On the Definition of Appropriate Trust and the Tools that Come with it
This work addresses the problem of subjective and incomparable evaluations in human-AI trust for researchers and practitioners, though it appears incremental by building on existing definitions.
The paper tackles the challenge of evaluating human-AI interactions by proposing a novel approach to assess appropriate trust, leveraging similarities between trust definitions and model performance evaluation, and introduces methods for measuring uncertainty and trust in regression.

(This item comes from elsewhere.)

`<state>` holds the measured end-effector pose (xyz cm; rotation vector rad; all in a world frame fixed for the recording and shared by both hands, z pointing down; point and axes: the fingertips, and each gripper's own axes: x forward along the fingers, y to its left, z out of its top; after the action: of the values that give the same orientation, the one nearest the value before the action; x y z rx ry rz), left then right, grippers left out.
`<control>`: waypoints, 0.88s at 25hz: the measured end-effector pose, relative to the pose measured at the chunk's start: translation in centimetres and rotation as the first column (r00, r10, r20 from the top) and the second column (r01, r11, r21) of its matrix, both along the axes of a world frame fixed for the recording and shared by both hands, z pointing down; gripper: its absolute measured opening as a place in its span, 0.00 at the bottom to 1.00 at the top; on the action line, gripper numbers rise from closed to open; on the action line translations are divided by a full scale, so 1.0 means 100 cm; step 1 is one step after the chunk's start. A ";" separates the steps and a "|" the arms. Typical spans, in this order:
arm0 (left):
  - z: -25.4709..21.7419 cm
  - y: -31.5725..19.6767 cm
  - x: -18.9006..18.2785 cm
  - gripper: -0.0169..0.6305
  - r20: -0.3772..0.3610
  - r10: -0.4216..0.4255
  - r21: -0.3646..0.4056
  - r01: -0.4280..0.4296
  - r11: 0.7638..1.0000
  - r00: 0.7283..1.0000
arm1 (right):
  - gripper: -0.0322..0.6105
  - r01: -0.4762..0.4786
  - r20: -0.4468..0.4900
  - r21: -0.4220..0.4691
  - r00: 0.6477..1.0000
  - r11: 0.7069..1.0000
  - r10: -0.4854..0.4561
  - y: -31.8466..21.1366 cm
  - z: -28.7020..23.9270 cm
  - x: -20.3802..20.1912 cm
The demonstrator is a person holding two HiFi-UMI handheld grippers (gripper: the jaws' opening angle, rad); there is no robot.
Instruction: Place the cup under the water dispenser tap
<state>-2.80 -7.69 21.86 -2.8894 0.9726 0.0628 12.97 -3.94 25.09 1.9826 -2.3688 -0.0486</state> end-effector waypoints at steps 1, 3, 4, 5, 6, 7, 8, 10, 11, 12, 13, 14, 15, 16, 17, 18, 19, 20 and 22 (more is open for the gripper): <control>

Evaluating the efficiency of human-AI interactions is challenging, including subjective and objective quality aspects. With the focus on the human experience of the explanations, evaluations of explanation methods have become mostly subjective, making comparative evaluations almost impossible and highly linked to the individual user. However, it is commonly agreed that one aspect of explanation quality is how effectively the user can detect if the predictions are trustworthy and correct, i.e., if the explanations can increase the user's appropriate trust in the model. This paper starts with the definitions of appropriate trust from the literature. It compares the definitions with model performance evaluation, showing the strong similarities between appropriate trust and model performance evaluation. The paper's main contribution is a novel approach to evaluating appropriate trust by taking advantage of the likenesses between definitions. The paper offers several straightforward evaluation methods for different aspects of user performance, including suggesting a method for measuring uncertainty and appropriate trust in regression.